What is needed: Retype each line of the listing below, from the first through the one holding "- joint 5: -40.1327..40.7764", with no other lines.
══════════════════════════════
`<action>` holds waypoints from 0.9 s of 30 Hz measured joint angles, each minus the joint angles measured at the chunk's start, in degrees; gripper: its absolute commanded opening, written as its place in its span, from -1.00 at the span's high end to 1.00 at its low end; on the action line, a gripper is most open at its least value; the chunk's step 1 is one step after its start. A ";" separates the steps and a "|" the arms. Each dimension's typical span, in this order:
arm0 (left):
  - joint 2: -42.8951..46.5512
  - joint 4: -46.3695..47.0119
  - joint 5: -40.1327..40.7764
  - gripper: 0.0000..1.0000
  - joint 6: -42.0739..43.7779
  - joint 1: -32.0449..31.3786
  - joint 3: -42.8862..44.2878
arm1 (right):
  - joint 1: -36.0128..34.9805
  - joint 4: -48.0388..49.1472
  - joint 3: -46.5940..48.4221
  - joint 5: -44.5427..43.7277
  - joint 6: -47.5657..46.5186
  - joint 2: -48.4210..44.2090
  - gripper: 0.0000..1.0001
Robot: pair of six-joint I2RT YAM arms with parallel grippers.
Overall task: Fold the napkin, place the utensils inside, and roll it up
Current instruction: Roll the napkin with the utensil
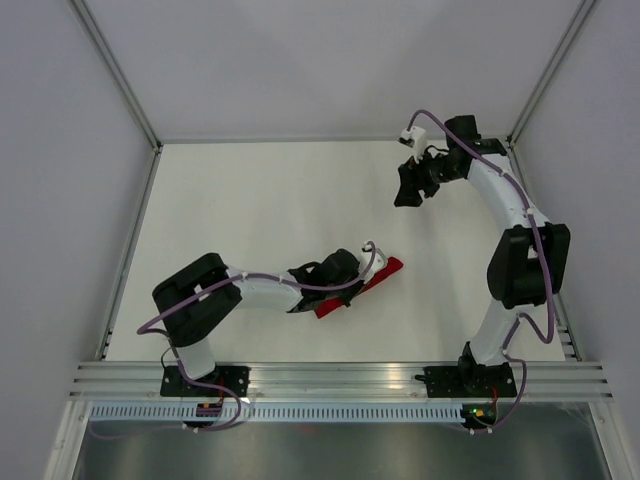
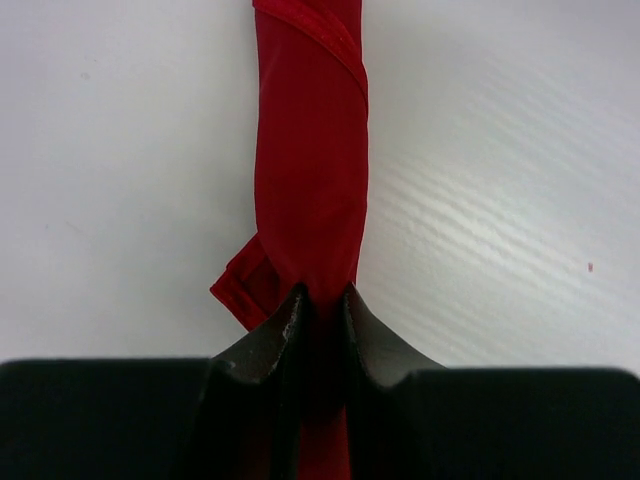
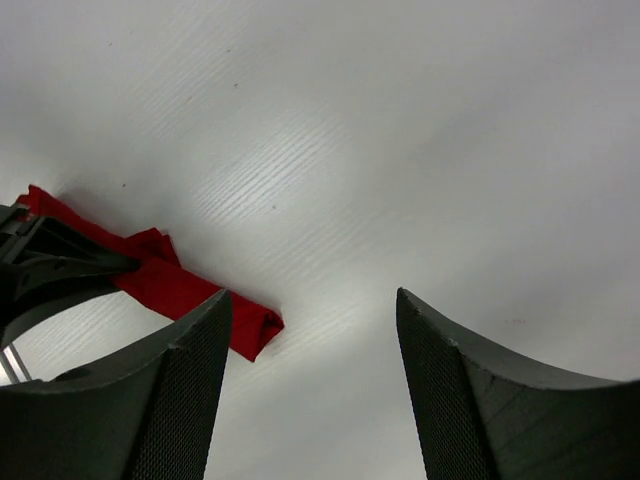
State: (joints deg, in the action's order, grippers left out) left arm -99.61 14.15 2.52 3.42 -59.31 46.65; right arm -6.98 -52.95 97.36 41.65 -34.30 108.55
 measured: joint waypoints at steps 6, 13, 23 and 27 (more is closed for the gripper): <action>-5.11 -2.54 1.64 0.95 -10.12 0.96 7.08 | 5.44 3.89 -4.94 -2.84 4.55 -9.31 -0.47; -10.05 -7.08 3.67 0.95 -23.78 2.86 14.86 | 11.78 4.44 -6.73 -2.86 6.80 -11.65 -0.47; -17.46 -12.35 6.75 0.95 -40.02 6.86 25.97 | 14.19 4.61 -12.50 -2.99 7.80 -14.01 -0.48; -20.94 -14.05 8.11 0.95 -45.88 7.91 31.08 | 14.21 5.29 -14.08 -3.17 8.50 -14.80 -0.48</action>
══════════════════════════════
Written response:
`<action>` holds waypoints from 0.9 s of 30 Hz measured joint angles, each minus the joint angles measured at the chunk's start, in degrees; gripper: its absolute commanded opening, written as its place in its span, from -1.00 at the span's high end to 1.00 at its low end; on the action line, a gripper is most open at its least value; the chunk's step 1 is one step after its start. A ";" separates the steps and a "|" the arms. Each dimension's typical span, in this order:
arm0 (left):
  - joint 2: -42.8951..46.5512
  - joint 4: -46.3695..47.0119
  - joint 5: -40.1327..40.7764

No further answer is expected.